• Your assignment: In the data below, give the number of lines that contain the word "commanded". Nothing else is needed.

• The data:
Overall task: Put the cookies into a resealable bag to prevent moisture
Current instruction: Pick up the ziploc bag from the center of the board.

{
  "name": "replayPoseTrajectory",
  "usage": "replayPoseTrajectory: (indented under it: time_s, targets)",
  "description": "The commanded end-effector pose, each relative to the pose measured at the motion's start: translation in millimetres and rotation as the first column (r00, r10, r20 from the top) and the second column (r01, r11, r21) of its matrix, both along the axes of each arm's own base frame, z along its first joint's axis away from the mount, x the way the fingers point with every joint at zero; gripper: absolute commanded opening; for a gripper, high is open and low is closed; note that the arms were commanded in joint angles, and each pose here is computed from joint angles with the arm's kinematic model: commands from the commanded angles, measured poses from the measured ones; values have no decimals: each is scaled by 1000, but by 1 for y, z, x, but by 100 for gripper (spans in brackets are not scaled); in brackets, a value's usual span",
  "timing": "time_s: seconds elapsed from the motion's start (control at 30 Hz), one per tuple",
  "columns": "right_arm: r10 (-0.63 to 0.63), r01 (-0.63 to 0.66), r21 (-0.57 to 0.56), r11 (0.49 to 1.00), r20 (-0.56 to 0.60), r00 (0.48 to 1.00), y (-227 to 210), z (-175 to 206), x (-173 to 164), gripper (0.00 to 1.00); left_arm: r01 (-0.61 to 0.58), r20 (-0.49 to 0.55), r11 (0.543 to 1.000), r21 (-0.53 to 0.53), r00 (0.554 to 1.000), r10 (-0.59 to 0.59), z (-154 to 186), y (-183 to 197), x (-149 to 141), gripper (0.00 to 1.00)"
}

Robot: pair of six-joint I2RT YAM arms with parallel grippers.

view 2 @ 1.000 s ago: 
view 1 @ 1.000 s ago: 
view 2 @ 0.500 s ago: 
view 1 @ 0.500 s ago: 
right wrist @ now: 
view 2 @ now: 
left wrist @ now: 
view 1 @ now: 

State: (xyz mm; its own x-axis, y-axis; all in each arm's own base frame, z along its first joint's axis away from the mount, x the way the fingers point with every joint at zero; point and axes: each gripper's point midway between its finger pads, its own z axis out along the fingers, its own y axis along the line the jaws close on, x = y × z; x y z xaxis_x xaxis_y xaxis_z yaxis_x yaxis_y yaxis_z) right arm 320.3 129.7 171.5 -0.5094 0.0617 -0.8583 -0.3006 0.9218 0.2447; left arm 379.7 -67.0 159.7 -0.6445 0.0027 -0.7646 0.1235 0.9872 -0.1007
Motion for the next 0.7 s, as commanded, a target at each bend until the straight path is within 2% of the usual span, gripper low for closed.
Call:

• Solution to this task: 2